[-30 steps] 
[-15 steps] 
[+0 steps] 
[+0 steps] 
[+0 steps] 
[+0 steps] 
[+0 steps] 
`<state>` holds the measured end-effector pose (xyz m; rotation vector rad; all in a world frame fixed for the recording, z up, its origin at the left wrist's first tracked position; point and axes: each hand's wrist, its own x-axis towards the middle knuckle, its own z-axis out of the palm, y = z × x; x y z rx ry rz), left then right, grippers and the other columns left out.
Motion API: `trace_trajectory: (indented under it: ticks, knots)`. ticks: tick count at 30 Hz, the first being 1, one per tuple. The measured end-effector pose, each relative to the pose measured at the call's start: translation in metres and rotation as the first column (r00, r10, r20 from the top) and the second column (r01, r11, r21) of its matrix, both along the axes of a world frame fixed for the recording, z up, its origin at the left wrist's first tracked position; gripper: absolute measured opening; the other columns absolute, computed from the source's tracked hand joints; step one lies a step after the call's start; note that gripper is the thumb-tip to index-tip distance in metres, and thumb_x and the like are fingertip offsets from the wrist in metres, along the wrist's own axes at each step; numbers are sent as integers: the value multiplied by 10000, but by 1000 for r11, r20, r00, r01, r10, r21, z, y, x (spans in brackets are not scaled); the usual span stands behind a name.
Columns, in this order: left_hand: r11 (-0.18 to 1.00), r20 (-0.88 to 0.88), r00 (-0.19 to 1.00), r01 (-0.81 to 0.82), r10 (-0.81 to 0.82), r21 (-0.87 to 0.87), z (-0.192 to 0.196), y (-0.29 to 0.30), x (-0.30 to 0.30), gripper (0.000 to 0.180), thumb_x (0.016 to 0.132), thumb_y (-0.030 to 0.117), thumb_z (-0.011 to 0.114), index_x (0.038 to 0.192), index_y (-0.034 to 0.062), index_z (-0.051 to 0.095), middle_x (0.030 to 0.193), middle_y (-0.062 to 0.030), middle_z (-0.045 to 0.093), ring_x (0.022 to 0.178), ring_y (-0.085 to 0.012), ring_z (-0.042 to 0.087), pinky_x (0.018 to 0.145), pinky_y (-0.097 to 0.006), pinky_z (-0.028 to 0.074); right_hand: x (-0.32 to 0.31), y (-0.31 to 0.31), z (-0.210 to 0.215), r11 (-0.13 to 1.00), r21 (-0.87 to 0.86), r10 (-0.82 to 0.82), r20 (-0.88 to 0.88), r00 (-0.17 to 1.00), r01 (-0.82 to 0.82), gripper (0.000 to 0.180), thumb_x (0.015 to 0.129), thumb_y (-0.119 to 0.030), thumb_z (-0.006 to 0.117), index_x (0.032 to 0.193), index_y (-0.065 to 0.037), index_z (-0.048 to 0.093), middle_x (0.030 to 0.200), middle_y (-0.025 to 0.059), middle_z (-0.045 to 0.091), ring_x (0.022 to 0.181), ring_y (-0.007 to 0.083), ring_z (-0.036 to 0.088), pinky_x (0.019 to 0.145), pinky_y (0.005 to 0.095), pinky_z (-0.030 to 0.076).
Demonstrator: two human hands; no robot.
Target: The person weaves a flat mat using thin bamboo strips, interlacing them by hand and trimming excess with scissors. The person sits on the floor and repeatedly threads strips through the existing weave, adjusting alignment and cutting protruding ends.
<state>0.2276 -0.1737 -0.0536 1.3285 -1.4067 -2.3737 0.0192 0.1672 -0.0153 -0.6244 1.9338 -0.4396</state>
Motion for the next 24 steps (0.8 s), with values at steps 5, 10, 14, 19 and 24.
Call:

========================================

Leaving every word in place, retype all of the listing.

Answer for the task -
[-30 steps] 
[-15 steps] 
[+0 steps] 
[+0 steps] 
[+0 steps] 
[+0 steps] 
[+0 steps] 
`<state>` holds the measured end-effector pose (xyz m; rotation vector rad; all in a world frame fixed for the recording, z up, its origin at the left wrist's first tracked position; point and axes: each hand's wrist, its own x-axis towards the middle knuckle, its own z-axis out of the palm, y = z × x; x y z rx ry rz), left then right, grippers and the other columns left out.
Motion API: `trace_trajectory: (indented under it: ticks, knots)`. ticks: tick count at 30 Hz, the first being 1, one per tuple. The measured end-effector pose, each relative to the pose measured at the call's start: translation in metres and rotation as the first column (r00, r10, r20 from the top) and the second column (r01, r11, r21) of its matrix, both along the axes of a world frame fixed for the recording, z up, its origin at the left wrist's first tracked position; gripper: absolute measured opening; the other columns absolute, computed from the source's tracked hand joints; step one lies a step after the call's start; note that gripper is the thumb-tip to index-tip distance in metres, and thumb_x and the like are fingertip offsets from the wrist in metres, along the wrist's own axes at each step; numbers are sent as integers: the value multiplied by 10000, but by 1000 for r11, r20, r00, r01, r10, r21, z, y, x (spans in brackets are not scaled); the usual span stands behind a name.
Columns, in this order: left_hand: r11 (-0.18 to 1.00), r20 (-0.88 to 0.88), r00 (-0.19 to 1.00), r01 (-0.81 to 0.82), r10 (-0.81 to 0.82), r21 (-0.87 to 0.87), z (-0.192 to 0.196), y (-0.29 to 0.30), x (-0.30 to 0.30), gripper (0.000 to 0.180), thumb_x (0.016 to 0.132), thumb_y (-0.030 to 0.117), thumb_z (-0.011 to 0.114), index_x (0.038 to 0.192), index_y (-0.034 to 0.062), index_z (-0.051 to 0.095), middle_x (0.030 to 0.193), middle_y (-0.062 to 0.030), middle_z (-0.045 to 0.093), ring_x (0.022 to 0.178), ring_y (-0.085 to 0.012), ring_z (-0.042 to 0.087), pinky_x (0.018 to 0.145), pinky_y (-0.097 to 0.006), pinky_z (-0.028 to 0.074); right_hand: x (-0.32 to 0.31), y (-0.31 to 0.31), z (-0.210 to 0.215), r11 (-0.13 to 1.00), r21 (-0.87 to 0.86), r10 (-0.82 to 0.82), r20 (-0.88 to 0.88), r00 (-0.17 to 1.00), r01 (-0.82 to 0.82), gripper (0.000 to 0.180), thumb_x (0.015 to 0.129), thumb_y (-0.119 to 0.030), thumb_z (-0.006 to 0.117), index_x (0.032 to 0.193), index_y (-0.065 to 0.037), index_z (-0.048 to 0.093), middle_x (0.030 to 0.200), middle_y (-0.025 to 0.059), middle_z (-0.045 to 0.091), ring_x (0.022 to 0.181), ring_y (-0.007 to 0.083), ring_z (-0.036 to 0.088), pinky_x (0.019 to 0.145), pinky_y (0.005 to 0.095), pinky_z (-0.030 to 0.076).
Demonstrator: two human hands; no robot.
Target: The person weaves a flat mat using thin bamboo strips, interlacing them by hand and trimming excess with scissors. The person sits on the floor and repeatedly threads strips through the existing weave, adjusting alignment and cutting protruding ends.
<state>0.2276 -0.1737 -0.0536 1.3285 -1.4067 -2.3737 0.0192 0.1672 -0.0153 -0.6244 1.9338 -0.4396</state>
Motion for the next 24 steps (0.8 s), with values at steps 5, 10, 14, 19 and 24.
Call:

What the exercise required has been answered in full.